Available data:

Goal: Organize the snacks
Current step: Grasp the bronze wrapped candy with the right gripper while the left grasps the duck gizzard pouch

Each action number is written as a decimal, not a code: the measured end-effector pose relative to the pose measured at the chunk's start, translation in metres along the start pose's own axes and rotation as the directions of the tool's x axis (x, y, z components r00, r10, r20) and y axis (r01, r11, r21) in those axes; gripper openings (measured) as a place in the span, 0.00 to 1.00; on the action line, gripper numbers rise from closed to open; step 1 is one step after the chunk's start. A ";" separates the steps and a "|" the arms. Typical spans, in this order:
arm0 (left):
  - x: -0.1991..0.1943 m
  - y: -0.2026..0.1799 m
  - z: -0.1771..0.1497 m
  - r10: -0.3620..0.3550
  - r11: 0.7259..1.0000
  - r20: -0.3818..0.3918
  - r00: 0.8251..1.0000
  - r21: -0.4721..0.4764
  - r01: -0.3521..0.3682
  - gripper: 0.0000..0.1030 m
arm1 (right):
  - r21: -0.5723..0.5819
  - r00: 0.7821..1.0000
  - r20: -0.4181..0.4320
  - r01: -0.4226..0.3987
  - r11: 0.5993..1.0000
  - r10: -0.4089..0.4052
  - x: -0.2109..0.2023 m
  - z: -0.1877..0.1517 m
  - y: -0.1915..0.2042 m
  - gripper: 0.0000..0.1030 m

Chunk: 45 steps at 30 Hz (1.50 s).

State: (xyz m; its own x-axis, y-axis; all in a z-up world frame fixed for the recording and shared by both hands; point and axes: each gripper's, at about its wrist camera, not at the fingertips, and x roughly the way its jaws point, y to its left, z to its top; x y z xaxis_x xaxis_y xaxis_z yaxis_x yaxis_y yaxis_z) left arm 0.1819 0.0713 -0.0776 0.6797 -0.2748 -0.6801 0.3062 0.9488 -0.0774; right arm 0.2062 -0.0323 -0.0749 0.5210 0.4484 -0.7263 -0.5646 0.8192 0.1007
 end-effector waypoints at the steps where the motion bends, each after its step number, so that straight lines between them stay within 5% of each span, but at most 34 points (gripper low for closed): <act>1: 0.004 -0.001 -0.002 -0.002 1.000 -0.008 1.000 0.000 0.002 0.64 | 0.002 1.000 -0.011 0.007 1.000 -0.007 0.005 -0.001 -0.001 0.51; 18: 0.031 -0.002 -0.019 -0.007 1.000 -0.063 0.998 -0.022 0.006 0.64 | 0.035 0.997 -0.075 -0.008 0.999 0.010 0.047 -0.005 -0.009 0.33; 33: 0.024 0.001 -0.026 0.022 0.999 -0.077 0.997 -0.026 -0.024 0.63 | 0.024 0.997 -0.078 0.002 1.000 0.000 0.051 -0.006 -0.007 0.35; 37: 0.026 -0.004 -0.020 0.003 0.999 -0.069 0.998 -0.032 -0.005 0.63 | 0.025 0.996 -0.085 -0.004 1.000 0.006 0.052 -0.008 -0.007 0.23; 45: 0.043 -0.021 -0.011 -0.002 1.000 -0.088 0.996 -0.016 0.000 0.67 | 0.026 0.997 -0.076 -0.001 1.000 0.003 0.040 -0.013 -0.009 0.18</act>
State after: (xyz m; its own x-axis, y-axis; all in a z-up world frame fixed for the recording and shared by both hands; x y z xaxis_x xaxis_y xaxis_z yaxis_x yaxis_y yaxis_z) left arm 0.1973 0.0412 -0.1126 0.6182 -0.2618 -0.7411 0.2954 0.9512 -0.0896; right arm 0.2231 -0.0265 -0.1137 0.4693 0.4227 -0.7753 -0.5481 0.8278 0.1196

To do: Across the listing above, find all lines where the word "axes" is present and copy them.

Solution to the problem:
Each action number is written as a decimal, not a code: the measured end-effector pose relative to the pose measured at the chunk's start, translation in metres along the start pose's own axes and rotation as the directions of the tool's x axis (x, y, z components r00, r10, r20) and y axis (r01, r11, r21) in those axes; gripper openings (measured) as a place in the span, 0.00 to 1.00; on the action line, gripper numbers rise from closed to open; step 1 is one step after the chunk's start. A ";" separates the steps and a "|" the arms. Typical spans, in this order:
State: (xyz m; its own x-axis, y-axis; all in a z-up world frame fixed for the recording and shared by both hands; point and axes: each gripper's, at about its wrist camera, not at the fingertips, and x roughly the way its jaws point, y to its left, z to its top; x y z xaxis_x xaxis_y xaxis_z yaxis_x yaxis_y yaxis_z) left arm 0.1819 0.0713 -0.0776 0.6797 -0.2748 -0.6801 0.3062 0.9488 -0.0774; right arm 0.2062 -0.0323 -0.0749 0.5210 0.4484 -0.7263 -0.5646 0.8192 0.1007

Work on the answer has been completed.